Data:
○ ○ ○ ○

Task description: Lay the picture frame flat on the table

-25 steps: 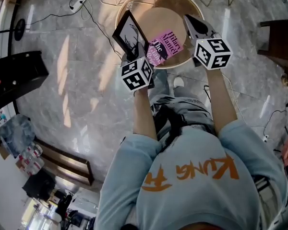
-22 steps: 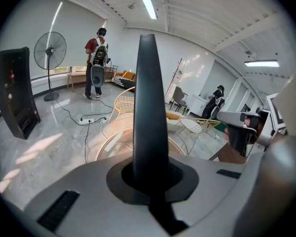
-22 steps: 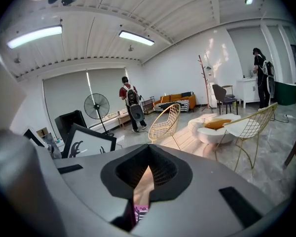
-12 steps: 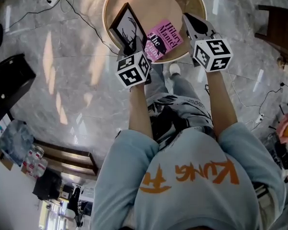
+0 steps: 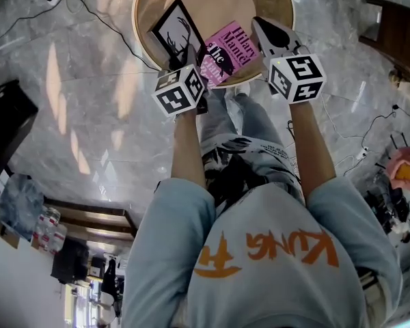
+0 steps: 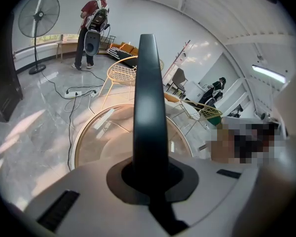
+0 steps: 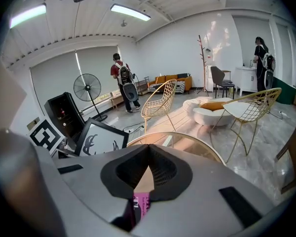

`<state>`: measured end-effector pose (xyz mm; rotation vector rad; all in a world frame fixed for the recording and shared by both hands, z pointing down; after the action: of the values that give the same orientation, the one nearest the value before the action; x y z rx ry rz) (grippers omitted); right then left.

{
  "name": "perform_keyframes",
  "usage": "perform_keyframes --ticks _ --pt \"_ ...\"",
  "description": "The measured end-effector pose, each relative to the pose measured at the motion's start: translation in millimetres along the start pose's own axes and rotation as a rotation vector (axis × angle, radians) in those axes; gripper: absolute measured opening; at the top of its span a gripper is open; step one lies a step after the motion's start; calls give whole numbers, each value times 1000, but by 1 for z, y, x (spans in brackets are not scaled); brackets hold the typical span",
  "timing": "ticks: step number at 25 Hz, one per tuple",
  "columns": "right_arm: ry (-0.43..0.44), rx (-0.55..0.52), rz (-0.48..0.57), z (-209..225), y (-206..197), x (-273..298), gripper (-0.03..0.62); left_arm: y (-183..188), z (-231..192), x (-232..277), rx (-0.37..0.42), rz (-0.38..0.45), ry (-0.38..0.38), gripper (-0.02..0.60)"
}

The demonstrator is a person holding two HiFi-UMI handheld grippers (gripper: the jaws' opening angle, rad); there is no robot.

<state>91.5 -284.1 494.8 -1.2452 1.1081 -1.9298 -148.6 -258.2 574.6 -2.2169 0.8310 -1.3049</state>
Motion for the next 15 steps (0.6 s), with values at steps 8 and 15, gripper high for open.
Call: perform_keyframes --ticks 8,15 --pt "-14 11 -75 10 -16 28 -5 -9 -22 50 -126 -69 -48 26" --pt "2 34 -140 18 -34 59 -5 -14 -34 93 -238 -88 -86 26"
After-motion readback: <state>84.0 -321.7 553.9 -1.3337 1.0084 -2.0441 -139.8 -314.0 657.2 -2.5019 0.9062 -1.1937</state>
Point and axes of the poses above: the fingertips, and each gripper's own axes: x forward along the fingers, z to its right, y out of its top, the point moved 10 cm from there along -x, backward along the fingers, and after that the axes turned 15 degrees about z, right-handed, at the moved point
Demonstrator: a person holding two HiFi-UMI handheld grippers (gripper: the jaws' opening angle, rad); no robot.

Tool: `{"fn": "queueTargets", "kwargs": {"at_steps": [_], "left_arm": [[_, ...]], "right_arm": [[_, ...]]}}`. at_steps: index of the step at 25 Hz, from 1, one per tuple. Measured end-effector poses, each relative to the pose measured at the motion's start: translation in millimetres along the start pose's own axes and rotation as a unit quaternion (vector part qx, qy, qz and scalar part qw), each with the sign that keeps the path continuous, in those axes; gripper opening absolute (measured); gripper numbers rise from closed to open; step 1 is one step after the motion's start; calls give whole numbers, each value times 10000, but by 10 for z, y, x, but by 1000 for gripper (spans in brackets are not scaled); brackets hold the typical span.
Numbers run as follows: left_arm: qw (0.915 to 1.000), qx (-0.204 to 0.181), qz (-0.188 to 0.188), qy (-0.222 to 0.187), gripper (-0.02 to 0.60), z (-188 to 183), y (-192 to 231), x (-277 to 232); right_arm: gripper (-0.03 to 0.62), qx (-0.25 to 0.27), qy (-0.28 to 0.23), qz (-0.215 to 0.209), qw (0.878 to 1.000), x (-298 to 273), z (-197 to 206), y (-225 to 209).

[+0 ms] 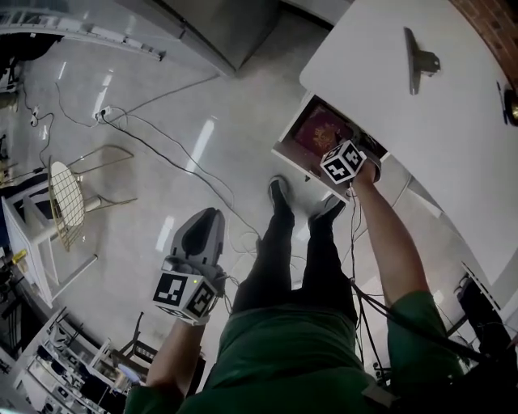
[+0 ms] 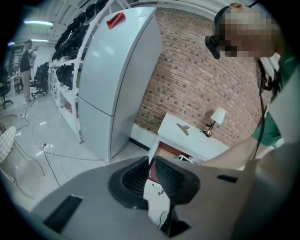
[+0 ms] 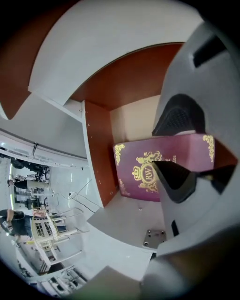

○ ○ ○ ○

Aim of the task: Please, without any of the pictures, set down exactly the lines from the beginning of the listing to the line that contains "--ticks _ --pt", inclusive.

Response for this exercise:
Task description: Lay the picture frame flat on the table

-25 steps: 
-22 steps: 
-22 steps: 
-12 steps: 
+0 steps: 
+0 steps: 
+0 steps: 

`<state>`: measured end-effector pose (xyz mm; rotation vector rad; all in a world frame fixed for the recording and shared by both hands, z pointing down; after the action: of the values that give the same orientation, the one nearest the value before the action; x y z rx ry rz) (grippers omitted); right then left.

{
  "name": "perform_keyframes",
  "usage": "perform_keyframes --ticks _ --pt \"_ ...\"",

Nothing else is part of this answer.